Don’t want to re-open that discussion here, but do want to focus on something one of the commenters said. She wrote,

… I don’t think women have to be taught by women. I’ve had great instruction from hard core former military men, but they never once reminded me I was a woman or talked down to me. Did they change some things because I was a woman? Probably, but it was not a point of conversation. This guy that Cornered Cat mentions has a really bad attitude, and I’d want nothing from him. But frankly, I want women to learn good shooting technique and I’ve seen too many women taught poorly by other women.

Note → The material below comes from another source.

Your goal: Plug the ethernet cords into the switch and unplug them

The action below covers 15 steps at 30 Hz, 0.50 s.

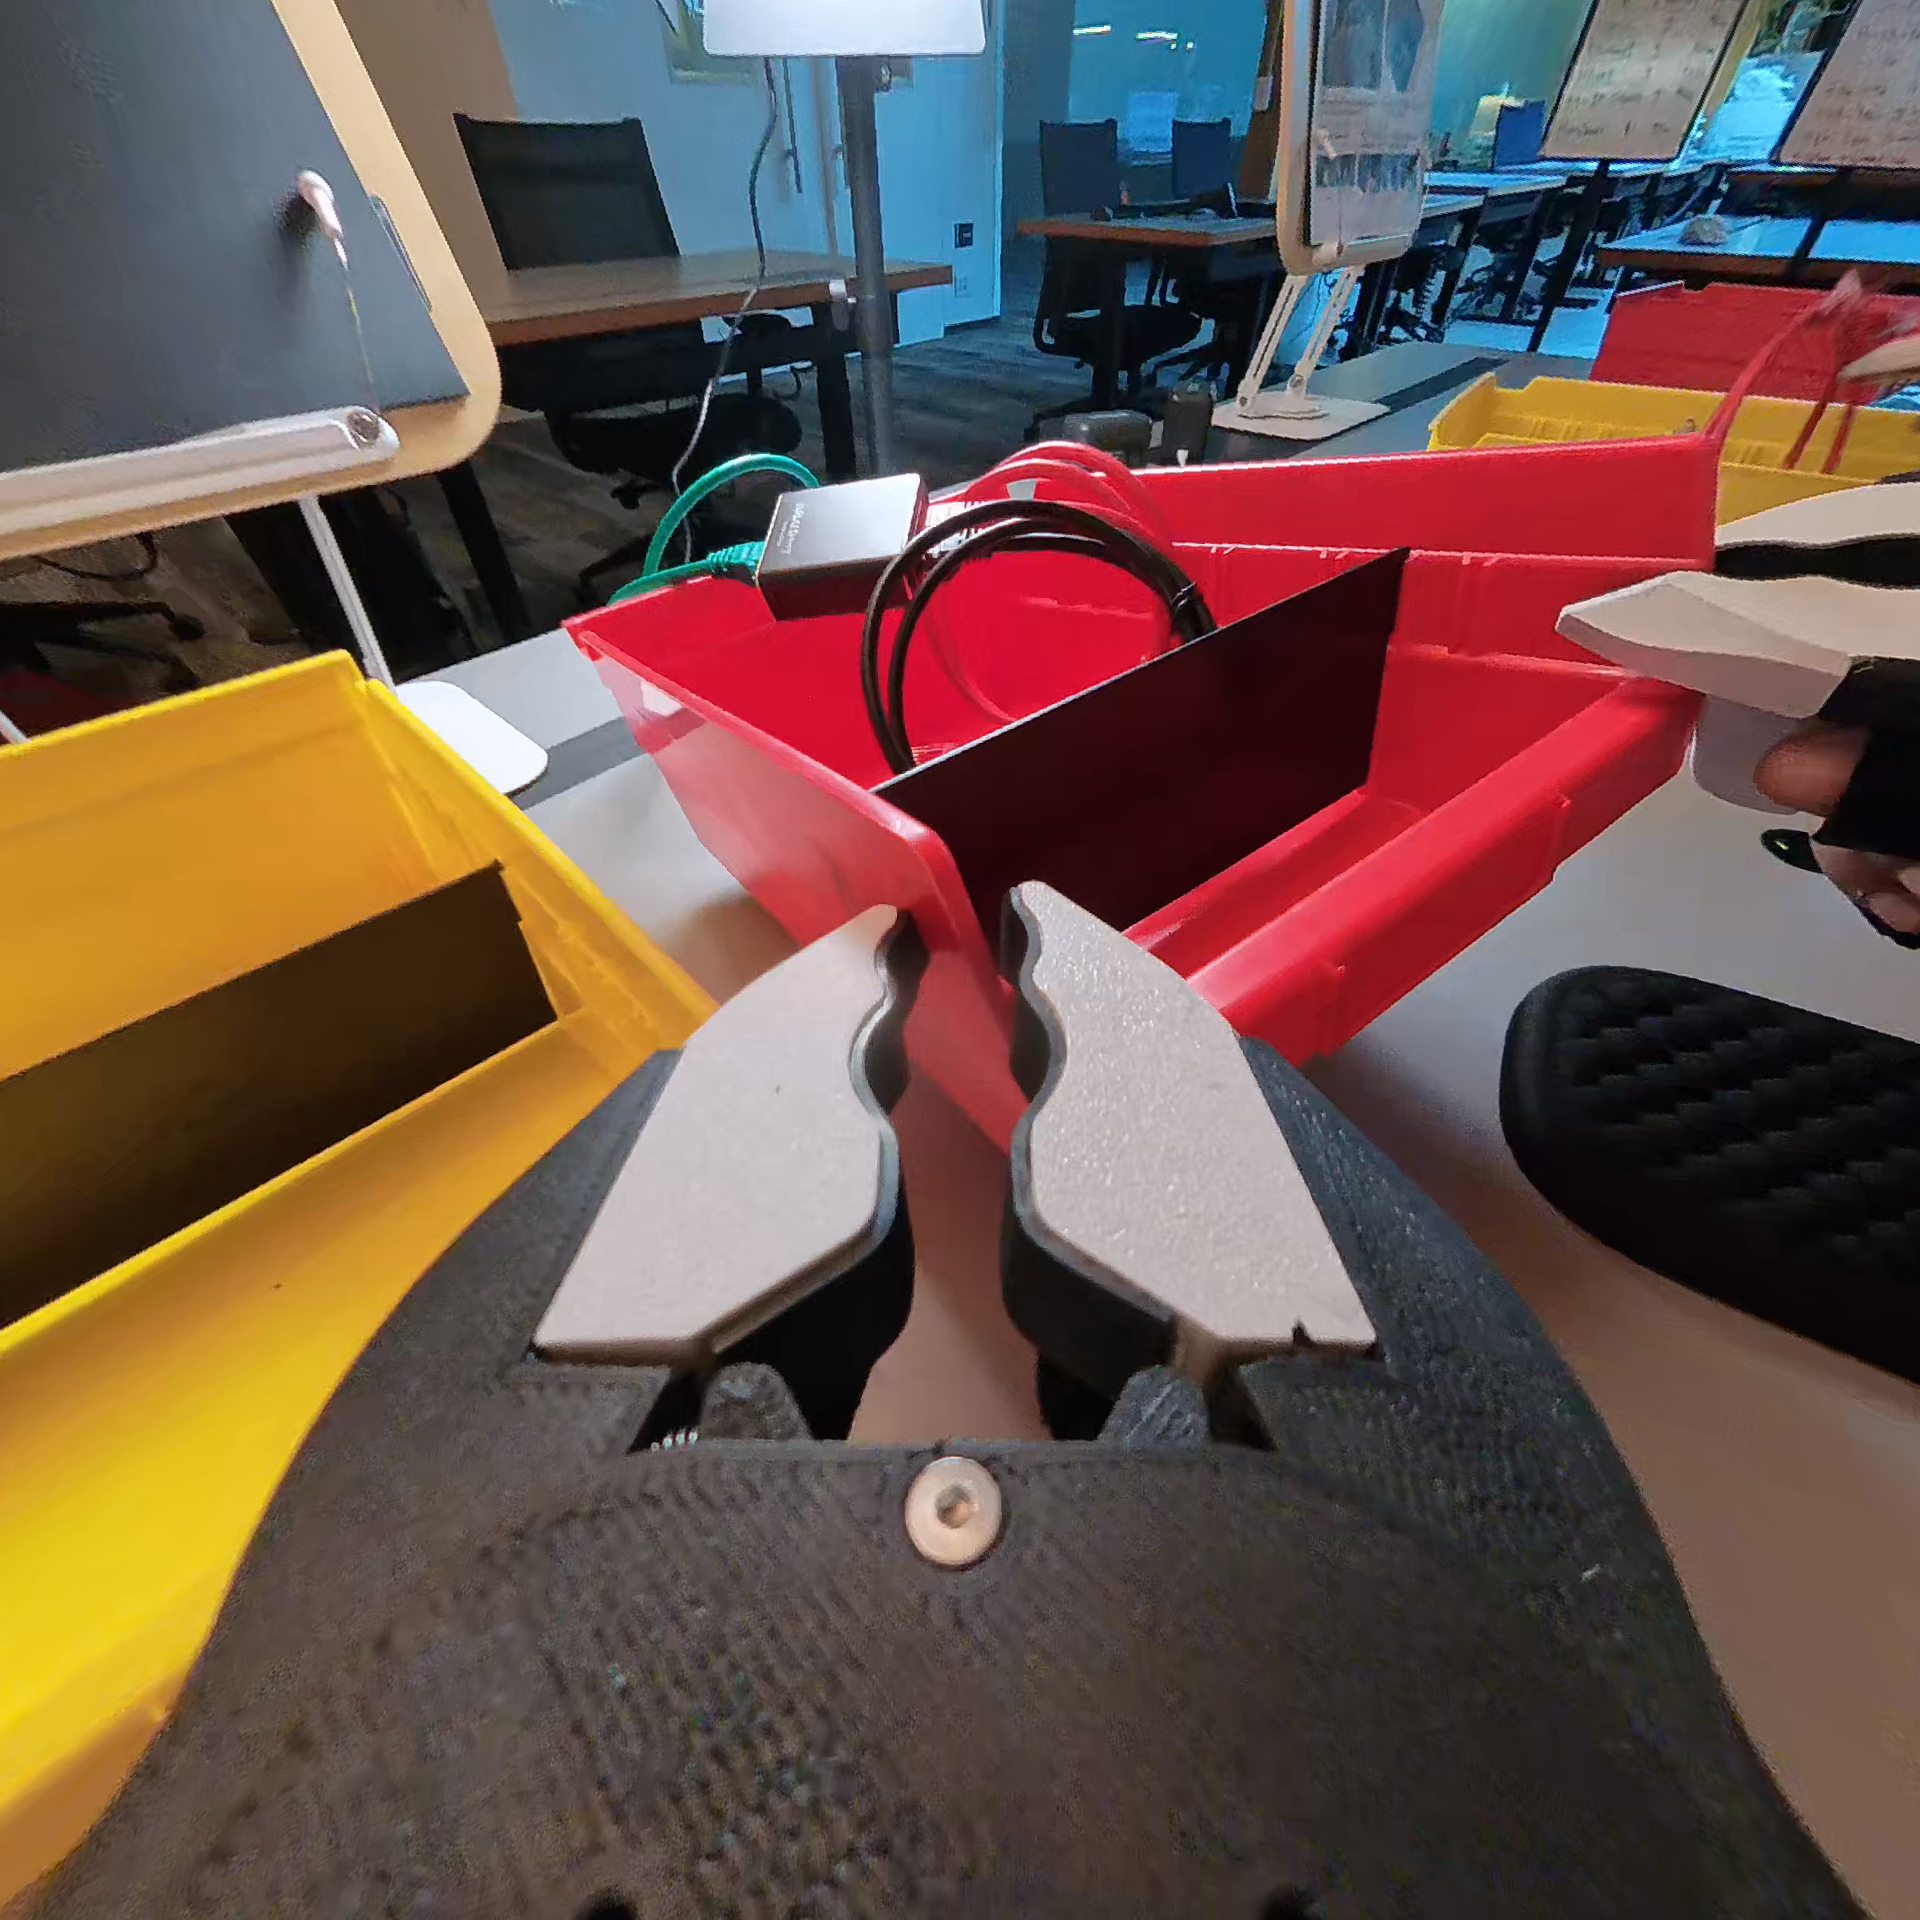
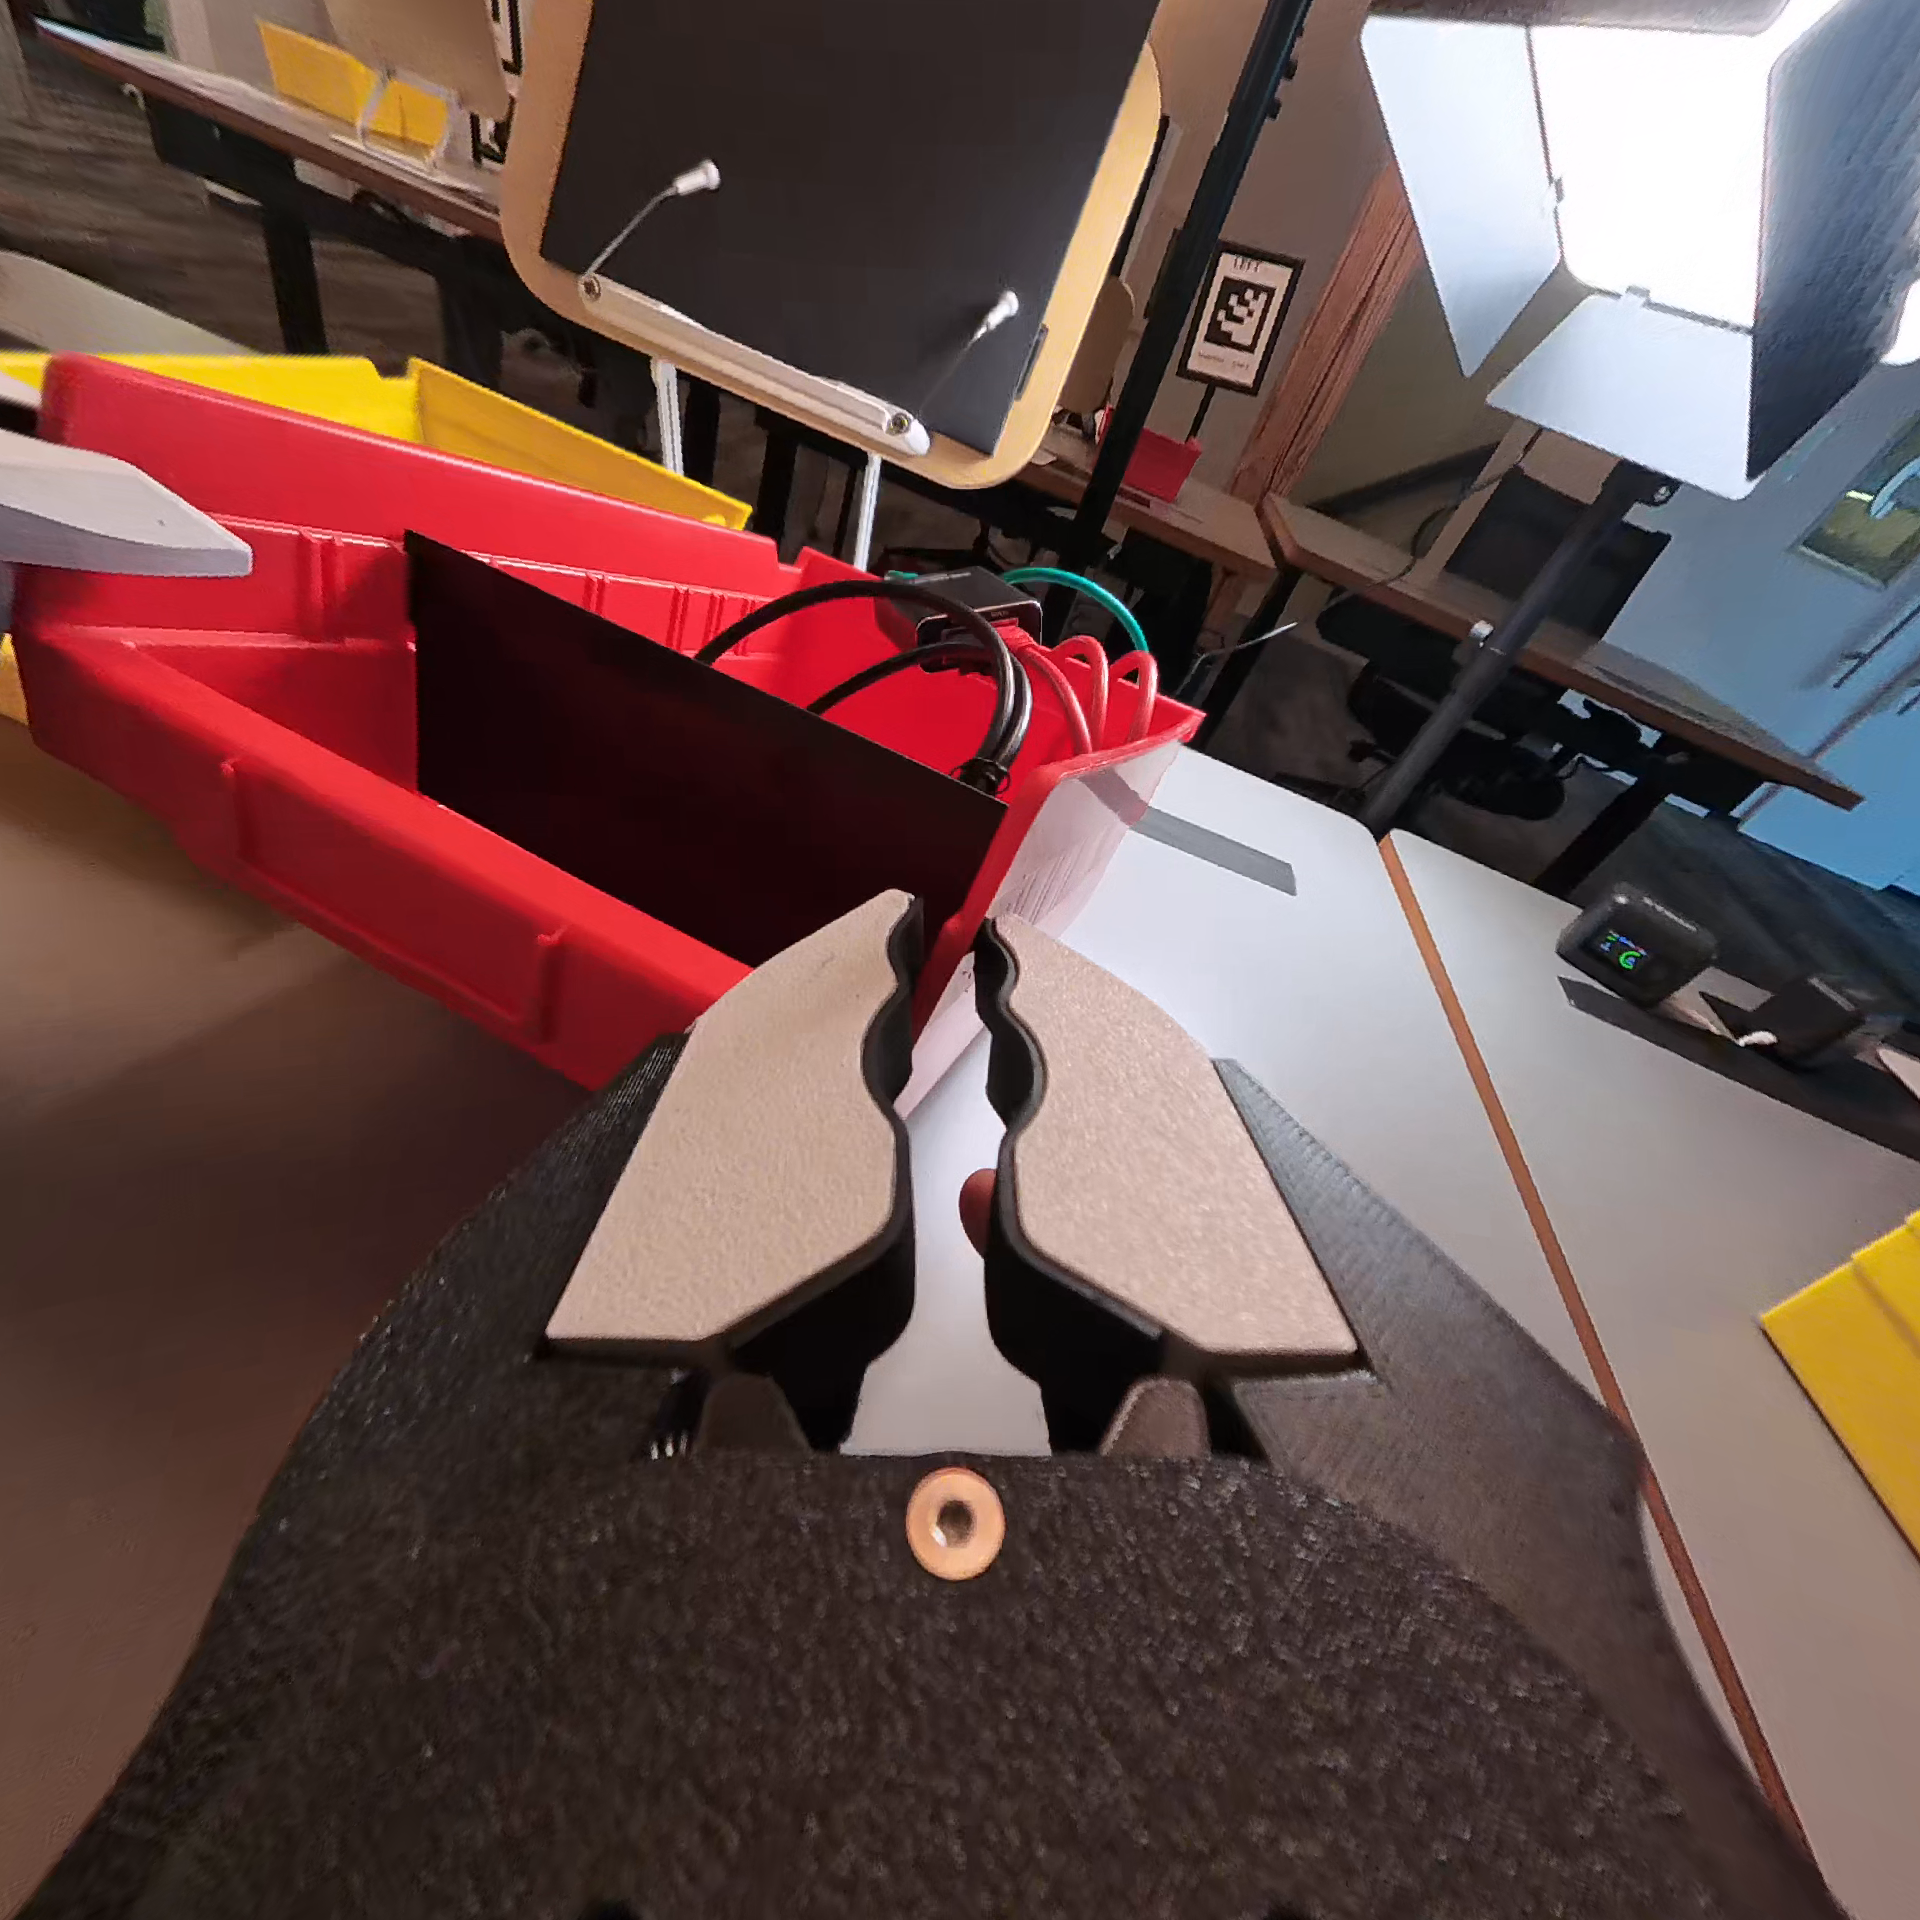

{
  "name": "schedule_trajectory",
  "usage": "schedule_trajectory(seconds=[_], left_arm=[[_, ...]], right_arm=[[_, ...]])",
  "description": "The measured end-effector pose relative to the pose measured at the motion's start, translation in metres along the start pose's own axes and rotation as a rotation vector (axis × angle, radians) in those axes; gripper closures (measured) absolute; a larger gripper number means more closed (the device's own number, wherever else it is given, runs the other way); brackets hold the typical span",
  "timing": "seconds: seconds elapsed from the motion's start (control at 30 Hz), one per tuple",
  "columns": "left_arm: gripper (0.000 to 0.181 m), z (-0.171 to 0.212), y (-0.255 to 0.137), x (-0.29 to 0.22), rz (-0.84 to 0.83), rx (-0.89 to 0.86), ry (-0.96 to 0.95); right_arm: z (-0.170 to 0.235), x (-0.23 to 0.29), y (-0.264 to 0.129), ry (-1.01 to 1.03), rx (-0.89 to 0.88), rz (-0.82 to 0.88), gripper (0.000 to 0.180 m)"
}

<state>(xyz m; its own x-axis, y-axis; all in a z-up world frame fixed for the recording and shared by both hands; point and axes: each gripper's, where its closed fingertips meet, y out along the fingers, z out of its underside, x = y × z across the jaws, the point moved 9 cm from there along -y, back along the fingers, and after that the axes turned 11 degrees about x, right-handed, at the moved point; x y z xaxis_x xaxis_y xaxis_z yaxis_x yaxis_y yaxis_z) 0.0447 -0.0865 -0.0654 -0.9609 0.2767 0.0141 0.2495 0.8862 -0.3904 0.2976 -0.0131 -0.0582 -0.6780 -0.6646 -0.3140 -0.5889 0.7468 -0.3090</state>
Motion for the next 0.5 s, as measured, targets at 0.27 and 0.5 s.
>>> schedule_trajectory(seconds=[0.27,0.5], left_arm=[[0.166,-0.009,-0.014,0.003,-0.036,-0.051,0.030],[0.167,-0.037,-0.056,0.020,-0.142,-0.152,0.061]], right_arm=[[-0.012,0.004,-0.003,0.013,-0.069,0.003,0.171],[-0.063,0.017,-0.004,0.002,-0.219,-0.025,0.171]])
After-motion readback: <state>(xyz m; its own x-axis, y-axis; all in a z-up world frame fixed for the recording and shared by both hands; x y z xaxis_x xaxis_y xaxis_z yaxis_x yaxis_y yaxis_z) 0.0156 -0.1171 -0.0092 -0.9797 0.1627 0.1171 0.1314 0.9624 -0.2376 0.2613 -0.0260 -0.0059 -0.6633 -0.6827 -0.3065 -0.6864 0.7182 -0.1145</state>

It’s that last, bolded part I wanted to talk about today, because this is exactly what drove me to drop my other sources of income so I could concentrate solely on building Cornered Cat as a training business. There’s a huge number of women out there right now who have a desire to reach out and to work with other women, but too many of these women have not yet developed the skillset to do that well. I want to come alongside and help those women grow their skills and their businesses.

I’m always impressed when I talk to women who have a heart to help other women get into the firearms world, and especially into the self-defense corners of that world. I love that! I love it so much that it thrills me to see it being done well. I love to watch competent women at work and I love to meet women who work hard to learn what they need to know in order to reach others even more effectively.